English, Department of

 

Date of this Version

April 1998

Comments

Published in JAC: A Journal of Composition Theory 18.2 (1998): 333–353. Copyright © 1998 ATAC. Used by permission. http://jac.gsu.edu/

Abstract

In the past decade, the discourses of critical pedagogy (Giroux, Kincheloe, McLaren, Simon) have shaped the arena of composition studies (Berlin & Vivion, Bizzell, Fox, Hurlbert & Blitz, Knoblauch & Brannon, Shor). As compositionists turn to writing pedagogics that explore how issues of difference shape people’s lives, many have begun to examine how social constructs of race, class, gender, sexual orientation, and so on account for the ways that students read and write about texts. While these constructs are clearly important for students to examine in terms of their personal and social identities, there is another difference that usually remains invisible: the role of religious identity. Given the important role that religion plays within U.S. culture (with the majority of U.S. citizens describing themselves as religious in someway), it’s surprising that so few critical educators have dealt with the implications for how students’ religious identities often conflict with the assumptions upon which critical pedagogy is premised. Although critical educators call for pedagogics that privilege and problematize student experience, the emphasis on issues of race, class and gender oftentimes does not name or account for religion, a construct which intersects and envelops these categories in many students’ lives. As scholars such as Ann Berthoff, Beth Daniels, and James Moffett have noted, this lack of discussion about religious identity is certainly ironic given the importance of faith and spirituality in early critical educators’ work (such as Paulo Freire). Even worse, when students’ religious identities are discussed within the literature of critical pedagogy, it is usually described negatively, oftentimes as an impediment to be overcome (Kincheloe).

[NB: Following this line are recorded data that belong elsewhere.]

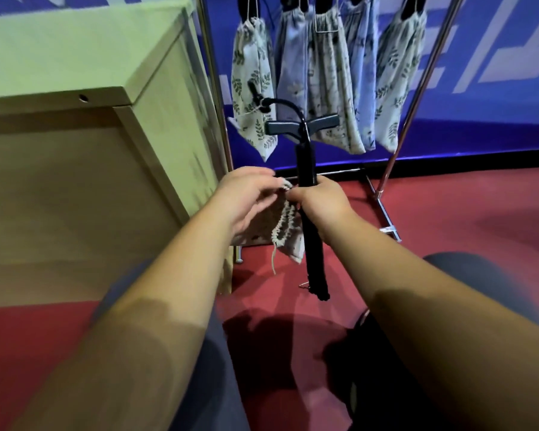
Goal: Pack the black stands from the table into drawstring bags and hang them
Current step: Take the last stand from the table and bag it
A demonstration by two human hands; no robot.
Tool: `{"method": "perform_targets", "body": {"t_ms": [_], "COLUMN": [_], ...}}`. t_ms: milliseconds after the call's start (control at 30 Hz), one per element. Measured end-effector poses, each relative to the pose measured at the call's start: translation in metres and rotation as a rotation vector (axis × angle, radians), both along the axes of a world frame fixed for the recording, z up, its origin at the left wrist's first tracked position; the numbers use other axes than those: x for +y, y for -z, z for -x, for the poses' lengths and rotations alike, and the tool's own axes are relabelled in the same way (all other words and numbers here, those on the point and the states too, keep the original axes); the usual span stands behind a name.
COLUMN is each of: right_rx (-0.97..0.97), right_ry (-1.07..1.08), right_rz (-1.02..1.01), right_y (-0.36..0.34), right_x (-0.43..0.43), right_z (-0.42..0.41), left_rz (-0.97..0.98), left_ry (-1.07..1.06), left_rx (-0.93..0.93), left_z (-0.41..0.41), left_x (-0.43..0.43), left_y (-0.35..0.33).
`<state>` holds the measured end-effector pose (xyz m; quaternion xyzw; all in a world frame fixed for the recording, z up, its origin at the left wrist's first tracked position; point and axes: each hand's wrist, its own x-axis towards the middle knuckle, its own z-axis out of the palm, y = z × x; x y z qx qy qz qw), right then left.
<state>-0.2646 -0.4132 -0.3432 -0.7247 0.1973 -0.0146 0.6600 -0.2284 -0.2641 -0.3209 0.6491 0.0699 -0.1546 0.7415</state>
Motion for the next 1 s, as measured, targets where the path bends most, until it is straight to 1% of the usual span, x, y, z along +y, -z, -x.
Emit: {"method": "perform_targets", "body": {"t_ms": [67, 100, 233, 300, 367, 500, 600, 667, 767, 833, 933, 1000], "right_rx": [-0.007, -0.007, 0.012, 0.029, 0.037, 0.018, 0.003, 0.004, 0.007, 0.006, 0.010, 0.002], "right_ry": [0.007, 0.002, -0.081, -0.113, -0.124, -0.143, -0.177, -0.196, -0.211, -0.208, -0.208, -0.220], "right_rz": [-0.007, -0.010, -0.044, 0.035, 0.118, 0.186, 0.214, 0.216, 0.227, 0.243, 0.271, 0.281], "right_y": [0.004, 0.004, 0.002, 0.005, 0.010, 0.019, 0.021, 0.021, 0.021, 0.023, 0.025, 0.026], "right_x": [-0.007, -0.009, -0.013, -0.014, -0.013, -0.012, -0.009, -0.008, -0.007, -0.007, -0.009, -0.011], "right_z": [-0.012, -0.017, -0.032, -0.040, -0.048, -0.062, -0.069, -0.073, -0.077, -0.080, -0.083, -0.082], "left_rz": [-0.184, -0.251, -0.447, -0.578, -0.693, -1.164, -1.362, -1.403, -1.507, -1.533, -1.469, -1.361], "left_ry": [0.084, 0.092, 0.012, 0.003, 0.054, 0.201, 0.329, 0.328, 0.214, 0.191, 0.278, 0.284], "left_rx": [-0.080, -0.108, -0.119, -0.133, -0.129, -0.237, -0.272, -0.282, -0.296, -0.291, -0.289, -0.250], "left_z": [-0.002, -0.005, -0.024, -0.032, -0.037, -0.043, -0.050, -0.053, -0.055, -0.059, -0.068, -0.070], "left_x": [0.007, 0.010, 0.020, 0.024, 0.022, 0.019, 0.019, 0.017, 0.015, 0.014, 0.015, 0.017], "left_y": [0.005, 0.007, 0.016, 0.020, 0.020, 0.023, 0.032, 0.035, 0.031, 0.029, 0.029, 0.029]}}
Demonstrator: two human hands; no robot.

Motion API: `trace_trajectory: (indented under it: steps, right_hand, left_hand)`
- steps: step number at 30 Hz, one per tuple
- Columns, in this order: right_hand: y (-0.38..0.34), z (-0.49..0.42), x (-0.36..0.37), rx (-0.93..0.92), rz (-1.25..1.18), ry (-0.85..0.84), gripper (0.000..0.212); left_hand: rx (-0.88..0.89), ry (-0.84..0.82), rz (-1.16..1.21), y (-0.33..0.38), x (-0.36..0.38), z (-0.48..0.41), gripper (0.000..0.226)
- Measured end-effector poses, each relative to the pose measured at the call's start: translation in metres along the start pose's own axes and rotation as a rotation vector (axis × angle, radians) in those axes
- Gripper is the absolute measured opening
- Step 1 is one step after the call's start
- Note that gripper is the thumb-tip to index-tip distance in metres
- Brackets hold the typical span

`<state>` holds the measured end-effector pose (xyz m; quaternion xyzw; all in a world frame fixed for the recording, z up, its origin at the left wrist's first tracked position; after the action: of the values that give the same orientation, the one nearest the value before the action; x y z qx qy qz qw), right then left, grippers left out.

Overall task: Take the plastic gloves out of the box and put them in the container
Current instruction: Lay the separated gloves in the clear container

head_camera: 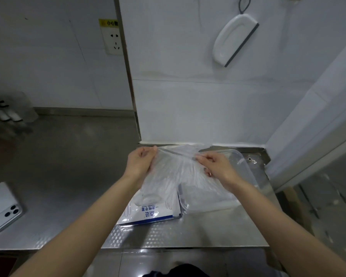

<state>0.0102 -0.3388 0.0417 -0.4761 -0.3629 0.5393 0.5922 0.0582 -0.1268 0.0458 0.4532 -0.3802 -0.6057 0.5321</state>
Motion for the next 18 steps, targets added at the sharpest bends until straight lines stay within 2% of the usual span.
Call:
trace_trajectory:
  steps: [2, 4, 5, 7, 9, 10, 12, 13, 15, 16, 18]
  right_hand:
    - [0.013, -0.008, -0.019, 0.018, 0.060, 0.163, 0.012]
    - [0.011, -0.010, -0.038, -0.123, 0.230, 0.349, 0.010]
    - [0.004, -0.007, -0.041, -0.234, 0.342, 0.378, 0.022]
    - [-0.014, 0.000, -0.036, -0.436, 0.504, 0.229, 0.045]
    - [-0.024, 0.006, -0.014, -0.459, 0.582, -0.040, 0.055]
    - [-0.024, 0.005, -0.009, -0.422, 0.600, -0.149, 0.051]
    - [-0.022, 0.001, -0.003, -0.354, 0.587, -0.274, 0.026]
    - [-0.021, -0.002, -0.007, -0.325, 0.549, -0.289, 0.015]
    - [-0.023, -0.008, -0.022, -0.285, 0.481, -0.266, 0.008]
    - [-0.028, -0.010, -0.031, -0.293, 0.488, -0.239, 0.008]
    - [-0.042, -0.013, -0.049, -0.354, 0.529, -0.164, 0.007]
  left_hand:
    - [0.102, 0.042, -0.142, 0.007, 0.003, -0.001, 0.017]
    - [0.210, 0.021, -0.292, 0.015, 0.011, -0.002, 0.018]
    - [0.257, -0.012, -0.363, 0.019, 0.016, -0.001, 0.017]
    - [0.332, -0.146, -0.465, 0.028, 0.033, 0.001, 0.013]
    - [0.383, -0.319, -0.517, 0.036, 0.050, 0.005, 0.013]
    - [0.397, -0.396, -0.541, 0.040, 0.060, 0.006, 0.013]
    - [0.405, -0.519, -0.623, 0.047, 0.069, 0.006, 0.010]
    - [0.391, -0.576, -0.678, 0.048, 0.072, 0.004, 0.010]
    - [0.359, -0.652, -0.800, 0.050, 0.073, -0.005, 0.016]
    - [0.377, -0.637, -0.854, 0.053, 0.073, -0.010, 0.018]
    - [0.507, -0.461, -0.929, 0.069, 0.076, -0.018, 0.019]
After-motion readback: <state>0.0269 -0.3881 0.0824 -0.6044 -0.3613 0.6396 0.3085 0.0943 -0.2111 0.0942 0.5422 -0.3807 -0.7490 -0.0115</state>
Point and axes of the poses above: each hand's wrist, its own z-axis away from the middle knuckle, its own x-axis out of the palm, y = z × x, the point moved 4 cm from there along -z, towards the middle knuckle, and after that the axes turned 6 degrees about -z, right-handed, at the moved point
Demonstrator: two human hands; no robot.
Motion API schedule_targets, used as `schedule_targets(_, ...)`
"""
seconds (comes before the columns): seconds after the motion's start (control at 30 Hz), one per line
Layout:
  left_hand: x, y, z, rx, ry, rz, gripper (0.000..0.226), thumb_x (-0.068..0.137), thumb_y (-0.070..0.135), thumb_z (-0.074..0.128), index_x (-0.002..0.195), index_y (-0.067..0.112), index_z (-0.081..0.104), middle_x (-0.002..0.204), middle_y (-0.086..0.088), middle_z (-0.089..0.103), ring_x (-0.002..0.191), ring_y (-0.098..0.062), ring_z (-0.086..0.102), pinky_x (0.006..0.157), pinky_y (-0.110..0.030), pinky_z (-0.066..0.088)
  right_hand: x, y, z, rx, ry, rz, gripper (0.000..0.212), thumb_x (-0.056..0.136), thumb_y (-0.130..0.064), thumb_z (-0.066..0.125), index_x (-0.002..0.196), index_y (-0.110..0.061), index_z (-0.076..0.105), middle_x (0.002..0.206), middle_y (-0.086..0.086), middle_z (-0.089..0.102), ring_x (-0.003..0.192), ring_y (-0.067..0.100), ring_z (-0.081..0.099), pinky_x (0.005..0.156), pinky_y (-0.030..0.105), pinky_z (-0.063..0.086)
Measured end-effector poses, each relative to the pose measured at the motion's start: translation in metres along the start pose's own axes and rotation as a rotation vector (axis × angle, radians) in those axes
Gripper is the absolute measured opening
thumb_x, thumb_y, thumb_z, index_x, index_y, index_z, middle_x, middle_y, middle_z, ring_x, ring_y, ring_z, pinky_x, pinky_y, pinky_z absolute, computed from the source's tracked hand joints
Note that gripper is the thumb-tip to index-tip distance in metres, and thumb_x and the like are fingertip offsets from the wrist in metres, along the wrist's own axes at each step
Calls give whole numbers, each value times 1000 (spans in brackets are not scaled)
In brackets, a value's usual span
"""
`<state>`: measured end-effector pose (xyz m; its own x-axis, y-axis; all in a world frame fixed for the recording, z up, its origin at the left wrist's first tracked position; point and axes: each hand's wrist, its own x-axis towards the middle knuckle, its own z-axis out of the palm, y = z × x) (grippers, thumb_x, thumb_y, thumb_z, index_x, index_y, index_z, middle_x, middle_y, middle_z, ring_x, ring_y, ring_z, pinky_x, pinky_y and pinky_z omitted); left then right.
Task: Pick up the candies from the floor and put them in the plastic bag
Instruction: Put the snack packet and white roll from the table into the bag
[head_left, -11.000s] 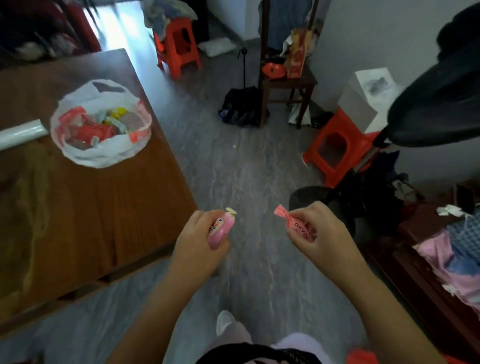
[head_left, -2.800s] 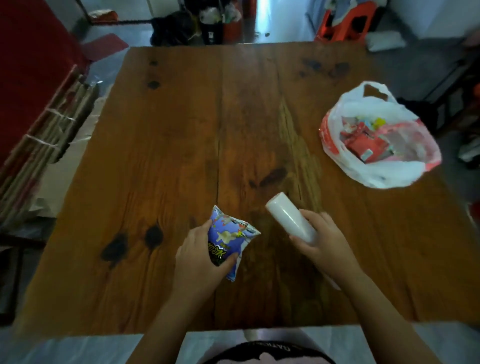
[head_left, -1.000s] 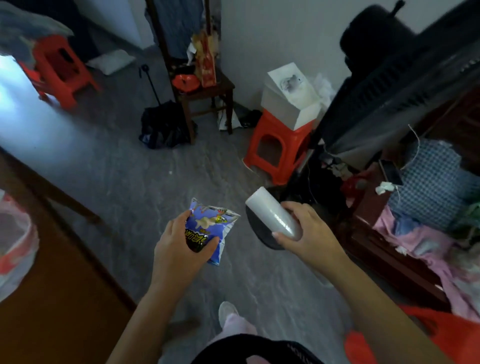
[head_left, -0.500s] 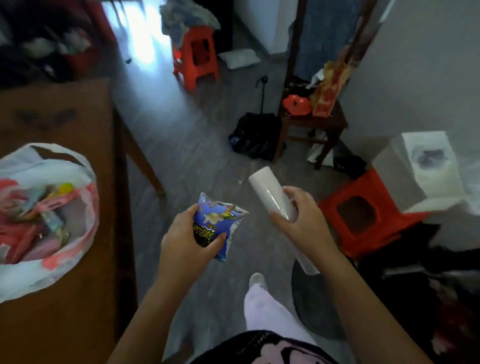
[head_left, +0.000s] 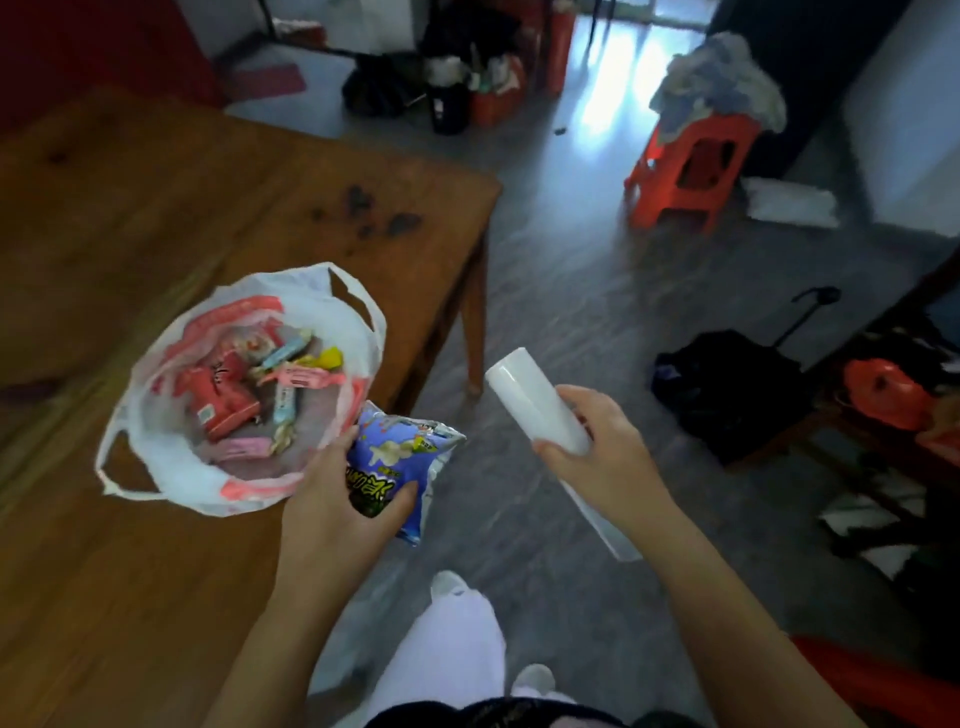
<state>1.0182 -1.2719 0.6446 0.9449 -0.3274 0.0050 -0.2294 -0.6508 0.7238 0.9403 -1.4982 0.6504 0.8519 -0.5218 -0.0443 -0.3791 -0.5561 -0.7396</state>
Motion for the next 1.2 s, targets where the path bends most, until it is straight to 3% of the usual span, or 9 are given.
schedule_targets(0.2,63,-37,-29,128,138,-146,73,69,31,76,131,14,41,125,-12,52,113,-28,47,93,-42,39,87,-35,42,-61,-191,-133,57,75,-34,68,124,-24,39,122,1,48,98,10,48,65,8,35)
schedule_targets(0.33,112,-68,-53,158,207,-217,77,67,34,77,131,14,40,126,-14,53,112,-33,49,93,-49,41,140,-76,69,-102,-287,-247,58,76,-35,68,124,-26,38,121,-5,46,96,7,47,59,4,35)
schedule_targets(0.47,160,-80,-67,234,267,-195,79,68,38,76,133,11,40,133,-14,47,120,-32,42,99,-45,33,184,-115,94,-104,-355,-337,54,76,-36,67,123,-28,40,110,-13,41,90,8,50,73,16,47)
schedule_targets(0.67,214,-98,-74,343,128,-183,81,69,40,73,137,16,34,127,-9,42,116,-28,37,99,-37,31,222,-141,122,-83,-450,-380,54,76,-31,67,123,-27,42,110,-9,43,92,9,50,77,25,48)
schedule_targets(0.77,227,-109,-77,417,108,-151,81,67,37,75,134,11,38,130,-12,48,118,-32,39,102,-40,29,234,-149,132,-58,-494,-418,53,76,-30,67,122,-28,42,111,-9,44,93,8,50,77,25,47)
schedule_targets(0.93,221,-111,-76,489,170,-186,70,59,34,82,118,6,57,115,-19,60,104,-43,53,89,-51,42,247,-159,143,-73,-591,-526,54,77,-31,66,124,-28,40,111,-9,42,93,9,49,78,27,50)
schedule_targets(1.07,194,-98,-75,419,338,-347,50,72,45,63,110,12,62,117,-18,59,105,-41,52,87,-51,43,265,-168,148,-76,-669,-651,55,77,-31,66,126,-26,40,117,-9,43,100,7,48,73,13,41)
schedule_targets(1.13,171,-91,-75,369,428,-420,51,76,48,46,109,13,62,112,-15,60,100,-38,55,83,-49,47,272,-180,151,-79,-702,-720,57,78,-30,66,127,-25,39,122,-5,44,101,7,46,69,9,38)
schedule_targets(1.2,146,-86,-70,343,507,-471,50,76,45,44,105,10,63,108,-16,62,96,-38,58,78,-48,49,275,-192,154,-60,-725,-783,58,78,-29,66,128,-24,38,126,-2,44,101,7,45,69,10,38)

I believe this absence of discussion about the role of religious identity with respect to critical writing pedagogics has left teachers who espouse critical principles unprepared to address student resistance rooted in religious belief. One of my most painful experiences as a critical teacher occurred when I found myself constantly in conflict with a student named Luke in an intermediate-level college writing course focused on issues of difference in U.S. culture. In this essay I examine one type of religious identity—that of Christian Fundamentalism—and profile Luke’s oral and written responses as a means of illustrating how his reliance on fundamentalist discourse played a key role in producing his resistance to assigned texts, to the course’s stated goals, and to my authority as the teacher. It was only through examining Luke’s responses in terms of fundamentalist discourse that I began to understand and appreciate his position in my classroom and, further, was challenged to question some of the assumptions undergirding the discourses of critical pedagogy in which I had placed so much faith. Based on my experiences, I suggest that Luke’s responses foreground two problems with the absence of discussion regarding the role of fundamentalist discourse with respect to critical writing pedagogics. First, it has left teachers relatively unprepared for students who resist reading and writing about issues of difference due to fundamentalist beliefs. Teachers who are unaware of the possible influences of fundamentalist beliefs on student writing and reading can often misread their students’ responses. Secondly, it has allowed critical educators to overlook a common thread between the discourses of critical pedagogy and fundamentalism: the language of social critique. By ignoring the similar roles of social critique in the discourses of both fundamentalists and critical educators, critical educators often miss opportunities to find areas of common ground with fundamentalist students and leave their own assumptions about the methods and goals of critical pedagogy uninterrogated—in decidedly uncritical ways.